In this paper, we present a high-order finite element method based on a reconstructed approximation to the biharmonic equation. In our construction, the space is reconstructed from nodal values by solving a local least squares fitting problem per element. It is shown that the space can achieve an arbitrarily high-order accuracy and share the same nodal degrees of freedom with the $C^0$ linear space. The interior penalty discontinuous Galerkin scheme can be directly applied to the reconstructed space for solving the biharmonic equation. We prove that the numerical solution converges with optimal orders under error measurements. More importantly, we establish a norm equivalence between the reconstructed space and the continuous linear space. This property allows us to precondition the linear system arising from the high-order space by the linear space on the same mesh. This preconditioner is shown to be optimal in the sense that the condition number of the preconditioned system admits a uniform upper bound independent of the mesh size. Numerical examples in two and three dimensions are provided to illustrate the accuracy of the scheme and the efficiency of the preconditioning method.

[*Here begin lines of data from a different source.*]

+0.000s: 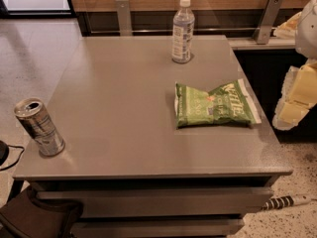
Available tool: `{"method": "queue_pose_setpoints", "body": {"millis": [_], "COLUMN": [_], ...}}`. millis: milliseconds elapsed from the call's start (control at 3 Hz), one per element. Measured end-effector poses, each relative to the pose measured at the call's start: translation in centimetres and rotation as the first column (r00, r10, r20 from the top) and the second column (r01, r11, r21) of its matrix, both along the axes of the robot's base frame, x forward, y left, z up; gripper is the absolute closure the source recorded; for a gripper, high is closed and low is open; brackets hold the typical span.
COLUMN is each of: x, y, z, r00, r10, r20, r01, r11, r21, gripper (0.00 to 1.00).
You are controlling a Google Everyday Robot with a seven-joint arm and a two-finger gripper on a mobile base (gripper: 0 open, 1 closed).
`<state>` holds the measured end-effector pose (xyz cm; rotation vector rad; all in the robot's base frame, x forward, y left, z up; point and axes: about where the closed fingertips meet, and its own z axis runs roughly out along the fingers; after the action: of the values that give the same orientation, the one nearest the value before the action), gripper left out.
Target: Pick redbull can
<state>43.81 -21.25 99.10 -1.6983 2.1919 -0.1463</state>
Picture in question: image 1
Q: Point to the grey lower drawer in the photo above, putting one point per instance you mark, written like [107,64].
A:
[196,228]

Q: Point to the dark brown chair seat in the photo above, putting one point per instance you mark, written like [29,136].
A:
[26,216]

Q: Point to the left metal wall bracket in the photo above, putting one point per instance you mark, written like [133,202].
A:
[124,17]

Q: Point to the green kettle chips bag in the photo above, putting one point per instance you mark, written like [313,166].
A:
[228,103]

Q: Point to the black round device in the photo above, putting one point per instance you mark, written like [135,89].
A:
[4,152]

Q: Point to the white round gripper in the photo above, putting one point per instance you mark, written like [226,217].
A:
[307,29]

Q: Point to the silver redbull can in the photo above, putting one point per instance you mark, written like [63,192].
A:
[36,120]

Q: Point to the grey drawer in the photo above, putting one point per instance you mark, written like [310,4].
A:
[196,228]
[166,202]

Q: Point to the right metal wall bracket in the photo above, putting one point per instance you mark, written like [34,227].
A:
[263,30]

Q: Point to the metal wall bracket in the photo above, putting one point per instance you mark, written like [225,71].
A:
[124,17]
[263,30]

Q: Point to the grey upper drawer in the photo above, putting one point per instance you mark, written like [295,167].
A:
[166,202]

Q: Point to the clear plastic water bottle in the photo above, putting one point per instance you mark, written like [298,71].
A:
[182,32]

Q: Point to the black white striped handle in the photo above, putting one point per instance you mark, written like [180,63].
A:
[286,201]

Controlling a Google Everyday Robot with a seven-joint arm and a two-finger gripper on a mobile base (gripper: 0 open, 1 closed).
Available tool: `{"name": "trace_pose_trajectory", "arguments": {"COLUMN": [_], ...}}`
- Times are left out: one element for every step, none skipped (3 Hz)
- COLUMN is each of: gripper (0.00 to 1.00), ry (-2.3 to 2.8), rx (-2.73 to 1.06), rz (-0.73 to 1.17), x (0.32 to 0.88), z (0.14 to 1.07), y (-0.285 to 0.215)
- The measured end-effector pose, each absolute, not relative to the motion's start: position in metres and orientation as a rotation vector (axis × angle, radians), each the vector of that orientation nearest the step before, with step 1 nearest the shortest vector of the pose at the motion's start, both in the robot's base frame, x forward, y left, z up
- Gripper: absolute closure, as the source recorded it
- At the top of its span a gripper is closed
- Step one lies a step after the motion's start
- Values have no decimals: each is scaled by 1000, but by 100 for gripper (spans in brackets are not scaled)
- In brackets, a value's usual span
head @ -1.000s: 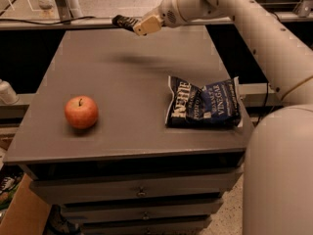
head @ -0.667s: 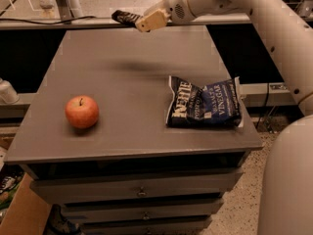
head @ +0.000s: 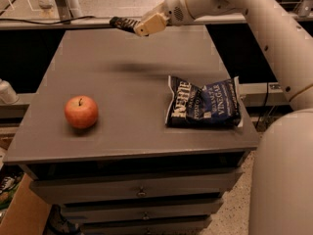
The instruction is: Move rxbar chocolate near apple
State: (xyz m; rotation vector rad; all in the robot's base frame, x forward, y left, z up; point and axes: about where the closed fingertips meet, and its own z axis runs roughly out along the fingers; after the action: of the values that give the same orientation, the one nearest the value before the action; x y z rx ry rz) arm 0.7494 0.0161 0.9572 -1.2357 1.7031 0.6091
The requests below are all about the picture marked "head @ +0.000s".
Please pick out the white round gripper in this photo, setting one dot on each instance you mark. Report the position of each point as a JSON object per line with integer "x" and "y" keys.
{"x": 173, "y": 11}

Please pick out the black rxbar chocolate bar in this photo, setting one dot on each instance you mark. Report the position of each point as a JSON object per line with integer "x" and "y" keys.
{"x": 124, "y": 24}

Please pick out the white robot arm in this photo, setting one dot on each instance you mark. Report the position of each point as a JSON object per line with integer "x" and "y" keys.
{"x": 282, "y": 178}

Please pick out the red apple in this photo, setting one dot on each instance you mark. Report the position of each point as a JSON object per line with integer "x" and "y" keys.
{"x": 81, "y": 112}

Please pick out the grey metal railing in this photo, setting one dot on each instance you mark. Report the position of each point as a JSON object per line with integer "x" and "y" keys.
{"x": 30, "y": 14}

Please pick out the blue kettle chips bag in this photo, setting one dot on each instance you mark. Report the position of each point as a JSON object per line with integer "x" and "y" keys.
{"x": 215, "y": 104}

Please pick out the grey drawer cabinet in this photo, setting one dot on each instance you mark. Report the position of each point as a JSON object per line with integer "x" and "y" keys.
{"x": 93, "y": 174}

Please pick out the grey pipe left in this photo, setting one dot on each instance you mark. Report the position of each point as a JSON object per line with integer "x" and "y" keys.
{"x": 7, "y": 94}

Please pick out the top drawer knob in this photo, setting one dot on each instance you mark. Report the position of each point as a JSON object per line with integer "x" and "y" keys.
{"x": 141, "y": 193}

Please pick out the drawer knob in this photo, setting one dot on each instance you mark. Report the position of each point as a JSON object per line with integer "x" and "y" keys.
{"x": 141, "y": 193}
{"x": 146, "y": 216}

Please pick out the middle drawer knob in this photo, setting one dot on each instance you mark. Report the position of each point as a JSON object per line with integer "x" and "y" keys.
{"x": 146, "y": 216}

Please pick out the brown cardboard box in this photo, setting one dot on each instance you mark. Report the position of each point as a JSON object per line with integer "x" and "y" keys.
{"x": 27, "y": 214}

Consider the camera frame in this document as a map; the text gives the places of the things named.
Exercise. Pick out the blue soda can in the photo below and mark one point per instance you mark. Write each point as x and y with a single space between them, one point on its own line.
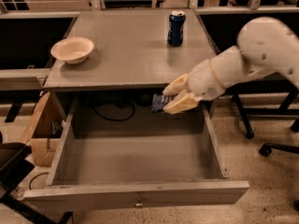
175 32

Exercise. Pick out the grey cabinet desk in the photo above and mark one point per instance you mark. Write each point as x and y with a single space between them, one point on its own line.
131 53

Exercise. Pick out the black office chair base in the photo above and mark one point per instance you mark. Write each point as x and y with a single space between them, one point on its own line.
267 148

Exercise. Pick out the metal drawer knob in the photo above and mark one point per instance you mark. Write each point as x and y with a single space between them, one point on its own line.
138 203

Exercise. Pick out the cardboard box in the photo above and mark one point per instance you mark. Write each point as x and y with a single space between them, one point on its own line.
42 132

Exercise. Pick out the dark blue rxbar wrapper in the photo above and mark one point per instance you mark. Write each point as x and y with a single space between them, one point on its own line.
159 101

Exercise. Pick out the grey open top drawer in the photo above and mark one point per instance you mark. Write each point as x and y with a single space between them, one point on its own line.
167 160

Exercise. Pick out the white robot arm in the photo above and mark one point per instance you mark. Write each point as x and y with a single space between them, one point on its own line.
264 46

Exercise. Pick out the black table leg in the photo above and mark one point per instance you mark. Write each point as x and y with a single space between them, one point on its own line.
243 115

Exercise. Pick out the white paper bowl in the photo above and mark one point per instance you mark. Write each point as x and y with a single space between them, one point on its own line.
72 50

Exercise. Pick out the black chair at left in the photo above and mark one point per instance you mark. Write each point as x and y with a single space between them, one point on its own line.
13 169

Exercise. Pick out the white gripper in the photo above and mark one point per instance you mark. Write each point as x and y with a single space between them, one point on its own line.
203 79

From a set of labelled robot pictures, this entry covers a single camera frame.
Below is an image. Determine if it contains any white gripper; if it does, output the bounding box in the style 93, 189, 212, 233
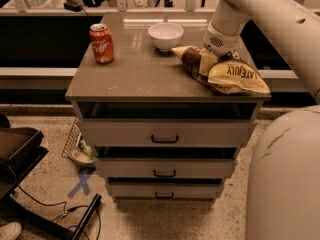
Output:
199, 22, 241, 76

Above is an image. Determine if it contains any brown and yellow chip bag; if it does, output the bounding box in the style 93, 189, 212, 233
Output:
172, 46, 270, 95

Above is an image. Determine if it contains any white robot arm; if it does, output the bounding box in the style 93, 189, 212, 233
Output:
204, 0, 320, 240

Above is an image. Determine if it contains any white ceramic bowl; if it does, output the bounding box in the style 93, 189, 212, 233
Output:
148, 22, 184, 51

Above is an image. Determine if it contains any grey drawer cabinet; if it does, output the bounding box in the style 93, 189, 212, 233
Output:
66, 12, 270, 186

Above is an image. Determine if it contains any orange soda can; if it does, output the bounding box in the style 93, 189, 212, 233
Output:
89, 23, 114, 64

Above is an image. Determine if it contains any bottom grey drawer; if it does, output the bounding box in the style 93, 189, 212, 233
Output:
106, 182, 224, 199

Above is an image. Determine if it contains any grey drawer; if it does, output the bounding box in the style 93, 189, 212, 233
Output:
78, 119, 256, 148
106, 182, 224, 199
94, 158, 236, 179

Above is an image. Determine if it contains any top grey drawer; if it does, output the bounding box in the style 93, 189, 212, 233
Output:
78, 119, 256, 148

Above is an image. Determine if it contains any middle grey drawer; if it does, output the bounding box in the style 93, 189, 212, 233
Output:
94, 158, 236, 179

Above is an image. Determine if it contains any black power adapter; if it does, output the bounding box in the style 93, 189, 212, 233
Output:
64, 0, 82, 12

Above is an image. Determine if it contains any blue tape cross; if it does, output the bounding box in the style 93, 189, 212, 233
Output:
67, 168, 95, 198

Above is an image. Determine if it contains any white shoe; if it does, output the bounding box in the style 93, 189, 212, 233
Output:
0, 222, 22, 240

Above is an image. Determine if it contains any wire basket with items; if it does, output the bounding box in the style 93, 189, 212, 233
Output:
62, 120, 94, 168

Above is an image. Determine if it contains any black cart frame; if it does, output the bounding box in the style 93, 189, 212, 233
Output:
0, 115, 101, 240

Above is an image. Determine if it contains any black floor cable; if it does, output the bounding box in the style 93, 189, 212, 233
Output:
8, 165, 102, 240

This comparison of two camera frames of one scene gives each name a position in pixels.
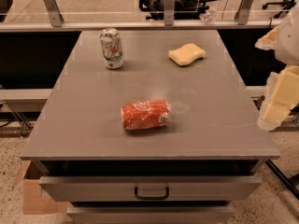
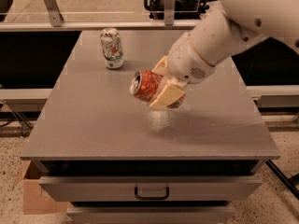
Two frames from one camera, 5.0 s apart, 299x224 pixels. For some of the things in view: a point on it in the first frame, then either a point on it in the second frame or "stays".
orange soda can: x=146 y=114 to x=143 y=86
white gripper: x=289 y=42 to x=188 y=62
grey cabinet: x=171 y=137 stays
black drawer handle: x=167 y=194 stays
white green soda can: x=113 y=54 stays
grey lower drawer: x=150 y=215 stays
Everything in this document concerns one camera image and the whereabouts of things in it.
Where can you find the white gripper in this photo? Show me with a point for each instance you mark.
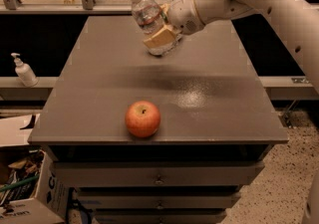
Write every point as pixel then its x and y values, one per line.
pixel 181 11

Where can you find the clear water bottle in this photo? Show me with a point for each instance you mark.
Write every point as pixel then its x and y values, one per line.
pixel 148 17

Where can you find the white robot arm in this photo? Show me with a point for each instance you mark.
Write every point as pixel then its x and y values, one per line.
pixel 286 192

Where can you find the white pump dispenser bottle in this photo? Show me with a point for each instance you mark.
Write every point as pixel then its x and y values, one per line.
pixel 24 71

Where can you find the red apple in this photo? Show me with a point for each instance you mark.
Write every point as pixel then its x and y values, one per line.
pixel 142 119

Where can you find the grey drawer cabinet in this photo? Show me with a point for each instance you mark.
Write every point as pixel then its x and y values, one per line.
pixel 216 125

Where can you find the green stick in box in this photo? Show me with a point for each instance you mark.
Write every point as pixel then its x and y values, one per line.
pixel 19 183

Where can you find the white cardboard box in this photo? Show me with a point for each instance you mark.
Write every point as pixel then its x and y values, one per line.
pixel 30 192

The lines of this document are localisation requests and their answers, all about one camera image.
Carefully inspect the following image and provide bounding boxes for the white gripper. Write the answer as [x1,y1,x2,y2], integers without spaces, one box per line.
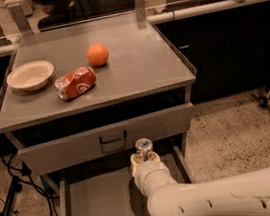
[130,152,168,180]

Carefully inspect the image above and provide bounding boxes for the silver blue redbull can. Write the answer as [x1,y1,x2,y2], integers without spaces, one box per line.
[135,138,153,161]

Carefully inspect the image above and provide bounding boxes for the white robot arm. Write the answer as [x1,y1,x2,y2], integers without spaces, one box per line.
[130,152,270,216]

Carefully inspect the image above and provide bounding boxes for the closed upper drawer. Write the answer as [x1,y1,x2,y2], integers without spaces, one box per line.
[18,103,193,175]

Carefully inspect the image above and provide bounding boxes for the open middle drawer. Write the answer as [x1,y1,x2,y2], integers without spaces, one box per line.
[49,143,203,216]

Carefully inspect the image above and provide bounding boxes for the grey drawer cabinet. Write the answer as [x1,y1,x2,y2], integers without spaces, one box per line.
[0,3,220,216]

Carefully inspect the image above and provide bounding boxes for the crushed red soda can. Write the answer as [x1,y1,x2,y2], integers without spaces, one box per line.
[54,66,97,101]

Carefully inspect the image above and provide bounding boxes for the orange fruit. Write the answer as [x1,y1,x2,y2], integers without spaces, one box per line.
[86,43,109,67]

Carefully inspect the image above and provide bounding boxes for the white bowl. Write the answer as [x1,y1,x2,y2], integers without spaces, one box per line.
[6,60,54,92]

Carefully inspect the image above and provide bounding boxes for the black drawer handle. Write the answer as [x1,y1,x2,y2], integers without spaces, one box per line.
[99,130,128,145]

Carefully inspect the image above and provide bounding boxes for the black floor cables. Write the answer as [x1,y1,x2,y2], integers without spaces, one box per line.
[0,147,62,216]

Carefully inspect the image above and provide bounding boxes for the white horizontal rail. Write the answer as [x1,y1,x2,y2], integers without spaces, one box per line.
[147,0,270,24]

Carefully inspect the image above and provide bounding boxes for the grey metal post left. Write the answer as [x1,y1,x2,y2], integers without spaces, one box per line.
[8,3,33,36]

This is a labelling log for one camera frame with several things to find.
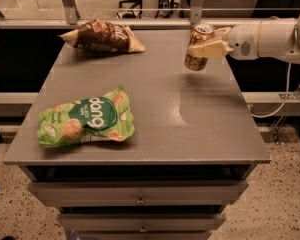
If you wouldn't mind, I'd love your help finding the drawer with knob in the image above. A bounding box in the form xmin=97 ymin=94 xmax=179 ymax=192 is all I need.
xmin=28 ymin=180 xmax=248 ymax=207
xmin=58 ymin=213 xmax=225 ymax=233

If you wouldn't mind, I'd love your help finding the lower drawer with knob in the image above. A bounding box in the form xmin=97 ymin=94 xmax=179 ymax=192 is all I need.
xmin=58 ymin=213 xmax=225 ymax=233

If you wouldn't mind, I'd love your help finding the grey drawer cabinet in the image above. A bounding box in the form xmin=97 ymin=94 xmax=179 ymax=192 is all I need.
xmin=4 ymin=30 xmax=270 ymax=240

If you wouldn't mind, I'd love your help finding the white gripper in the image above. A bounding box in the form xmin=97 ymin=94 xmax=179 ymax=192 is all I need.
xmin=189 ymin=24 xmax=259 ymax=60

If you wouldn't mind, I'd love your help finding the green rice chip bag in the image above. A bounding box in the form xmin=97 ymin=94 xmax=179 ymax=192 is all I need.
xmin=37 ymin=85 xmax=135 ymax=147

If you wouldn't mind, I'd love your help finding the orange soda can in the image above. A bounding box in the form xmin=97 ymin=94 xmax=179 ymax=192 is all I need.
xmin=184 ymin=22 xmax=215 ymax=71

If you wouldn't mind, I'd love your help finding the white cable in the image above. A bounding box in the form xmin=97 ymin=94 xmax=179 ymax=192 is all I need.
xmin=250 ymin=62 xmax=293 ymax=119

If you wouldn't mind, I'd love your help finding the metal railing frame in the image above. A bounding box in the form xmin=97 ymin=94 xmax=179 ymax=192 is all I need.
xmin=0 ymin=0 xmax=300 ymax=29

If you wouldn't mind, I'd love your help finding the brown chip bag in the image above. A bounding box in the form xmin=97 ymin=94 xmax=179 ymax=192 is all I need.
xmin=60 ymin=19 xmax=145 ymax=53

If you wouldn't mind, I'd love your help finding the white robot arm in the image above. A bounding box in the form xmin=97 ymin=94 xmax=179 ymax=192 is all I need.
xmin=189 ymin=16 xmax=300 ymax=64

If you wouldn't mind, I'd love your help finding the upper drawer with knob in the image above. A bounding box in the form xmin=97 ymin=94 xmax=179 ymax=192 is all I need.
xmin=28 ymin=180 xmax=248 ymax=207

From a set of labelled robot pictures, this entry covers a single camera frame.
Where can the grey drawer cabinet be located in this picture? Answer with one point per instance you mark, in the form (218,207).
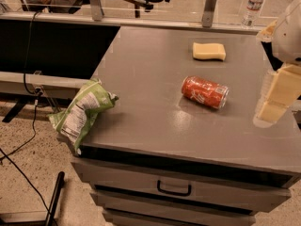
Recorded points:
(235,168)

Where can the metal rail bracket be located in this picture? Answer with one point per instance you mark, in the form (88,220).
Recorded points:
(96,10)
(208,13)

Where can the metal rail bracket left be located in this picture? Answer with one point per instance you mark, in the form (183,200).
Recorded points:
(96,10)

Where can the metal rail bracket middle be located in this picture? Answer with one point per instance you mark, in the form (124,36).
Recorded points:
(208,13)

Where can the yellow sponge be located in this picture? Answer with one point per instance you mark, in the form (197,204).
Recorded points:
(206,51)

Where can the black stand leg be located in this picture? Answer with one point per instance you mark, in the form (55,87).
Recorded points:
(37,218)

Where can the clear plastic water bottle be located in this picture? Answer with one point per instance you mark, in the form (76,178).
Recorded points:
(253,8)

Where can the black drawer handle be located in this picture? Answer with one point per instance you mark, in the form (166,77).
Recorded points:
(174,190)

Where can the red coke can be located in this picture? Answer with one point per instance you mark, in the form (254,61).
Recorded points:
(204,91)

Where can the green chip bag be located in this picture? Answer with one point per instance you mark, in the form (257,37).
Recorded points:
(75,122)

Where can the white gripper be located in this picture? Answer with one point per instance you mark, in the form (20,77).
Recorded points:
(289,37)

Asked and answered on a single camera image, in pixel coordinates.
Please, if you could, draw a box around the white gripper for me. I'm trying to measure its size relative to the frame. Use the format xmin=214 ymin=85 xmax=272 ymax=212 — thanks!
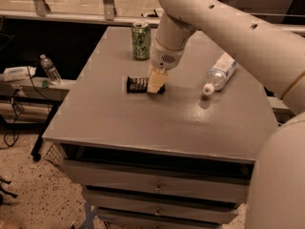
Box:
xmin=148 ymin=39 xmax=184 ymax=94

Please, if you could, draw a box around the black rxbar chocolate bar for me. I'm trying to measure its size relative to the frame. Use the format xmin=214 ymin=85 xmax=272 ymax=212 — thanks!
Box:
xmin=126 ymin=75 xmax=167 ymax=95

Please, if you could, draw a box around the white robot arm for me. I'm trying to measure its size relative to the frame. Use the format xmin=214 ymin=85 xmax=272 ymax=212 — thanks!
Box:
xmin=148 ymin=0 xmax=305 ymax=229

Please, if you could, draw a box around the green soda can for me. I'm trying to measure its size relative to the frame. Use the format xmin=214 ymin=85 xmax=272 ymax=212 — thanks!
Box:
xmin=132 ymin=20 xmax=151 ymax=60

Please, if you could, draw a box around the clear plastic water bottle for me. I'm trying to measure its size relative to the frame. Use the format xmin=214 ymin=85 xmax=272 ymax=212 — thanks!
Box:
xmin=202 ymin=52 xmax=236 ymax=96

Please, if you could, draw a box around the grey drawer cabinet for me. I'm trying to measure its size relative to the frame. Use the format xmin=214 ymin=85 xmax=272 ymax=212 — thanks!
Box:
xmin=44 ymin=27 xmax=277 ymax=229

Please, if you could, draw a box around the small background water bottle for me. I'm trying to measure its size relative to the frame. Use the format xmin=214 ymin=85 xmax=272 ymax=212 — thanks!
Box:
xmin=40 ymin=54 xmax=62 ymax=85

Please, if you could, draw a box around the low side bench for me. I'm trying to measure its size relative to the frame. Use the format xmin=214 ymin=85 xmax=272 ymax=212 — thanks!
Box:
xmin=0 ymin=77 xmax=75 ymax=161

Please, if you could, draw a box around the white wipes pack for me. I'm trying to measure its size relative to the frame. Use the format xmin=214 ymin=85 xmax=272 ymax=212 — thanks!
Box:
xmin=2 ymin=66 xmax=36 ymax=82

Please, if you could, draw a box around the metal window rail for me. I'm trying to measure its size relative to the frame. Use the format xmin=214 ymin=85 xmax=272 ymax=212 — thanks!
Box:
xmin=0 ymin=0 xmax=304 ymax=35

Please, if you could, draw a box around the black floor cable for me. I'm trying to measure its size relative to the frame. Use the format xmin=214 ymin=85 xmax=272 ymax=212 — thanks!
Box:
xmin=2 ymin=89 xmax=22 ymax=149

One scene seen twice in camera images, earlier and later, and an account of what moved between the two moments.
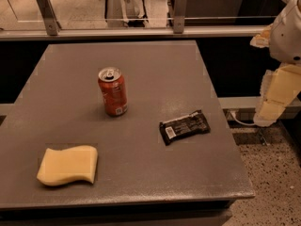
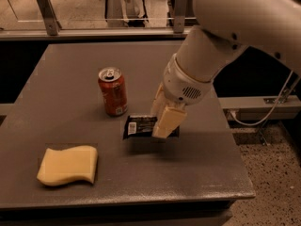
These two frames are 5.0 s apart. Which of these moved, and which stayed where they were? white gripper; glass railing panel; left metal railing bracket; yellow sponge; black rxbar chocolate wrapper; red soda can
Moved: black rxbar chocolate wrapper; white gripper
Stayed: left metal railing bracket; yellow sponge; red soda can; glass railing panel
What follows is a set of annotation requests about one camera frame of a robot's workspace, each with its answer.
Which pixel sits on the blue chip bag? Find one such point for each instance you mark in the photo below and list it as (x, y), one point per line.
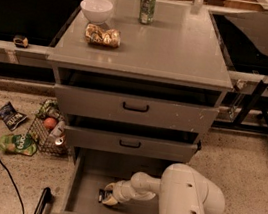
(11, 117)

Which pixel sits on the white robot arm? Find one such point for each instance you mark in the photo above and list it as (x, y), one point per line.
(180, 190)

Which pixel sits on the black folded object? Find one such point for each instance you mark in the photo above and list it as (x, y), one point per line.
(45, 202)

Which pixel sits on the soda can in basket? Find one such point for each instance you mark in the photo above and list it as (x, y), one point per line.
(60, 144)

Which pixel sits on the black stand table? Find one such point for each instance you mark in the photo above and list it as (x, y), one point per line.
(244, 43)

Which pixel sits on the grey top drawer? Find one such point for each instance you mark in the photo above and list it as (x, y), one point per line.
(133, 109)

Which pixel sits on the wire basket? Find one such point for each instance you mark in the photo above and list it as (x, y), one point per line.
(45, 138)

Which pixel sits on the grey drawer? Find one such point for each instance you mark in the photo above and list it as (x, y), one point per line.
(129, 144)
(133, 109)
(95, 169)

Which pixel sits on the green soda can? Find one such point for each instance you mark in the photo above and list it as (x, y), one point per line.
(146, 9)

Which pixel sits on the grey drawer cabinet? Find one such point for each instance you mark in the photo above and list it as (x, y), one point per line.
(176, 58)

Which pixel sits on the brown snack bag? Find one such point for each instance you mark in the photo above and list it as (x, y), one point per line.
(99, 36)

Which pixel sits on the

翻译：本文提出了一种基于重构近似的高阶有限元方法用于求解双调和方程。在我们的构造中，空间通过在每个单元上求解局部最小二乘拟合问题，从节点值进行重构。研究表明，该空间能够达到任意高阶精度，并与$C^0$线性空间共享相同的节点自由度。内部罚间断伽辽金格式可直接应用于重构空间以求解双调和方程。我们证明了在误差度量下数值解以最优阶收敛。更重要的是，我们建立了重构空间与连续线性空间之间的范数等价性。这一性质使我们能够利用同一网格上的线性空间对高阶空间产生的线性系统进行预条件处理。该预条件器被证明是最优的，因为预条件系统的条件数具有与网格尺寸无关的一致上界。文中提供了二维和三维数值算例，以验证格式的精度和预条件方法的效率。